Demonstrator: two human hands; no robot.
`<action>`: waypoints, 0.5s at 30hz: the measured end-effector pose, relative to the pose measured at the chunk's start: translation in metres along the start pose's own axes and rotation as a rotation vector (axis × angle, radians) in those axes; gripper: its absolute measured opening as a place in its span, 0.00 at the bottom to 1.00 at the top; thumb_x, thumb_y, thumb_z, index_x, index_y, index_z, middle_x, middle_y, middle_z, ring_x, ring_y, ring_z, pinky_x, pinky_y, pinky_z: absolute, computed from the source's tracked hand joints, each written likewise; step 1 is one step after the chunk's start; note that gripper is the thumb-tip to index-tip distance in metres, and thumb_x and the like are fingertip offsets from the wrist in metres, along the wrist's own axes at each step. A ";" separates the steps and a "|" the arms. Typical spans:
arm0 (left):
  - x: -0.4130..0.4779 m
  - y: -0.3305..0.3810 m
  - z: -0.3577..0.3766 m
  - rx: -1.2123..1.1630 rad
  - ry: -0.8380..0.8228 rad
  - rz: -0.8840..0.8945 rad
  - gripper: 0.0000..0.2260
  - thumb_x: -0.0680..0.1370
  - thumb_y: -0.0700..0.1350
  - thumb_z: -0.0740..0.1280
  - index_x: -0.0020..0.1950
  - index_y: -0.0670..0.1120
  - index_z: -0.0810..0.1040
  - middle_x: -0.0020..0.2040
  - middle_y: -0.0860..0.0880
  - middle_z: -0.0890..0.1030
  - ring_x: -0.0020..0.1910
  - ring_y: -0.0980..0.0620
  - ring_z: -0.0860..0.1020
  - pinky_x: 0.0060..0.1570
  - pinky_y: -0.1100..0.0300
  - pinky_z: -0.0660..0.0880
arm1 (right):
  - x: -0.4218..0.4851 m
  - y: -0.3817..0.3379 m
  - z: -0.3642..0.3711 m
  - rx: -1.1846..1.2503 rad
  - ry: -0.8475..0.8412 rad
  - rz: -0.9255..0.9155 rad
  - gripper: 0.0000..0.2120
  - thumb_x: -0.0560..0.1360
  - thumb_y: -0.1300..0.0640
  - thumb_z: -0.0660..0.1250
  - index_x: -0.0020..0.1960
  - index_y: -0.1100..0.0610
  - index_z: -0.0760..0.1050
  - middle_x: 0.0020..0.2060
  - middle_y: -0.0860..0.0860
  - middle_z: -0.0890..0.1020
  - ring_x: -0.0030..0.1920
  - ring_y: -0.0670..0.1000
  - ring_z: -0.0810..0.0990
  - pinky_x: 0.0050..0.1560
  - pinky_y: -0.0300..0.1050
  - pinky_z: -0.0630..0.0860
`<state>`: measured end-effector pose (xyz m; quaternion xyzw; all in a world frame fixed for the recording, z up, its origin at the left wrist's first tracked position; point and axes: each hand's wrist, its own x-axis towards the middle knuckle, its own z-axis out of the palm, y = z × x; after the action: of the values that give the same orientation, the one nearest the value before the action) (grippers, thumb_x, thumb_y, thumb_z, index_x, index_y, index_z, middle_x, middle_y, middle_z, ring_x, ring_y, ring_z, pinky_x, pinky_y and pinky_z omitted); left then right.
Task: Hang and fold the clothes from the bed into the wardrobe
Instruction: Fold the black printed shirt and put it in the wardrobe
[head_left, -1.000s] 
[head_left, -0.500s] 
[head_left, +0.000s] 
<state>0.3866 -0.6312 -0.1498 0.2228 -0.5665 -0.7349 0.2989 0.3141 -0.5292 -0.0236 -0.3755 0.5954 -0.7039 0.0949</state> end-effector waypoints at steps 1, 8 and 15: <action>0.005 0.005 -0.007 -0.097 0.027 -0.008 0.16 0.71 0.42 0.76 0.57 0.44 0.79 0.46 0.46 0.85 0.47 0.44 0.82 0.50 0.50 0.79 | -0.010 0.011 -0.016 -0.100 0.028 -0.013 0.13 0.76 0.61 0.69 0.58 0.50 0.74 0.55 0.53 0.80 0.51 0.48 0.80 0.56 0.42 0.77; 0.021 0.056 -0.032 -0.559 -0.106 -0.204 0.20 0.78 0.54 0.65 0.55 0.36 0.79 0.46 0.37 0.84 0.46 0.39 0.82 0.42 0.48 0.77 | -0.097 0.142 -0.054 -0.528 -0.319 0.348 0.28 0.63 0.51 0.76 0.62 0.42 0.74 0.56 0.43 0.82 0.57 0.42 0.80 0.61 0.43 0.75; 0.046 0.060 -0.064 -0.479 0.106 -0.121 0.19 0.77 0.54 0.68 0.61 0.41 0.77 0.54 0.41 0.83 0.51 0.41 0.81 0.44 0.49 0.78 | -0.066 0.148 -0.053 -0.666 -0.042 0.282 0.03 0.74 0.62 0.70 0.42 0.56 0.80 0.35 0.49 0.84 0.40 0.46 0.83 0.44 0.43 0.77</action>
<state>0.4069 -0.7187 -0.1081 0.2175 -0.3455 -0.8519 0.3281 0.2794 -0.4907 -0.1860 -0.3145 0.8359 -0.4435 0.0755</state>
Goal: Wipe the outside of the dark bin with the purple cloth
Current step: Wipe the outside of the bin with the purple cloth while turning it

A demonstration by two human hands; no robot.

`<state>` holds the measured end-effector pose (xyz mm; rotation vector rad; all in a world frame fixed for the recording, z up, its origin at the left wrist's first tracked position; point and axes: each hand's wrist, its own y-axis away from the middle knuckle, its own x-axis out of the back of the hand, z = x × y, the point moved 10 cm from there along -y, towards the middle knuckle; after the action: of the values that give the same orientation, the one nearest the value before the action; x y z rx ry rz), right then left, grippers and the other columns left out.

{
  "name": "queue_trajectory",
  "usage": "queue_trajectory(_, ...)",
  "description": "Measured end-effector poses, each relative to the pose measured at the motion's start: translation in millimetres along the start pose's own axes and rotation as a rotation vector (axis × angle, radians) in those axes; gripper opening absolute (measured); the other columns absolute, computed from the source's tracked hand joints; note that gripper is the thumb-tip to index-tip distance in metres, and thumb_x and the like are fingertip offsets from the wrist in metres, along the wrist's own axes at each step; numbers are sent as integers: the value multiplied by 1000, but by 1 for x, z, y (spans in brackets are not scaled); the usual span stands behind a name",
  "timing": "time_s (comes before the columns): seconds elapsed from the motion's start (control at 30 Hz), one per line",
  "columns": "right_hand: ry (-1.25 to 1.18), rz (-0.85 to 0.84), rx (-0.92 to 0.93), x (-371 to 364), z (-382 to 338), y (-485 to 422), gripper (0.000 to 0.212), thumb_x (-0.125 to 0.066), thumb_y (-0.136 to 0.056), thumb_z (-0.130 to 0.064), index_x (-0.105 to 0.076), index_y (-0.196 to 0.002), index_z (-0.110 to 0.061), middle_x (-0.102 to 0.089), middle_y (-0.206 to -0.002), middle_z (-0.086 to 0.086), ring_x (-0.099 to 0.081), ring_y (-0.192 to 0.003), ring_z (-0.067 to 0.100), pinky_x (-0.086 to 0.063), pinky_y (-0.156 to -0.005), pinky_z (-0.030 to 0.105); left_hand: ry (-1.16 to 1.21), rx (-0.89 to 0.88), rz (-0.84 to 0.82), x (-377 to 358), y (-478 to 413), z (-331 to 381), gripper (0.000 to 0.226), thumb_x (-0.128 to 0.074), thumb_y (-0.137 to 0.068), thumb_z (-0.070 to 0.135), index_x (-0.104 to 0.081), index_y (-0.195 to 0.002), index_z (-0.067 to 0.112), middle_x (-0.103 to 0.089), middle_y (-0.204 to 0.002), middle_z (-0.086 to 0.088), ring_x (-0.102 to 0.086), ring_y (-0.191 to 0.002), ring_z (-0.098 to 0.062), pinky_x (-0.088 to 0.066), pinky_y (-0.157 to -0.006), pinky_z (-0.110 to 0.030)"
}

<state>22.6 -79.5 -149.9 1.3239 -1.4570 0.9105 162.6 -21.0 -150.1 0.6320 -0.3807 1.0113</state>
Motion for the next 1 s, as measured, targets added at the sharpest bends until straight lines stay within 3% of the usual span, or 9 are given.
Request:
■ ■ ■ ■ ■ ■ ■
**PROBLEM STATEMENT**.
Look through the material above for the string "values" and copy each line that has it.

**TASK RESPONSE**.
`<state>`: measured end-effector pose (xyz m; quaternion xyzw; all in a world frame fixed for the recording, z up, its origin at the left wrist's first tracked position; point and axes: each hand's wrist, its own x-axis towards the middle knuckle, its own z-axis out of the palm, y = z × x; after the action: of the values that give the same orientation, the one nearest the value before the action) (grippers, thumb_x, thumb_y, thumb_z, index_x, index_y, index_z, middle_x, middle_y, middle_z, ring_x, ring_y, ring_z, pinky_x, pinky_y and pinky_z omitted); left then right.
`<state>` holds the measured end-effector pose (xyz mm; rotation vector rad; all in a world frame fixed for the recording, z up, its origin at the left wrist's first tracked position; point and axes: each hand's wrist, its own y-axis away from the middle knuckle, its own x-axis out of the back of the hand, z = x × y, the point moved 10 cm from there along -y, towards the middle knuckle; after the action: of the values that give the same orientation, the one nearest the value before the action; x y z rx ry rz), right then left, grippers and the other columns left out.

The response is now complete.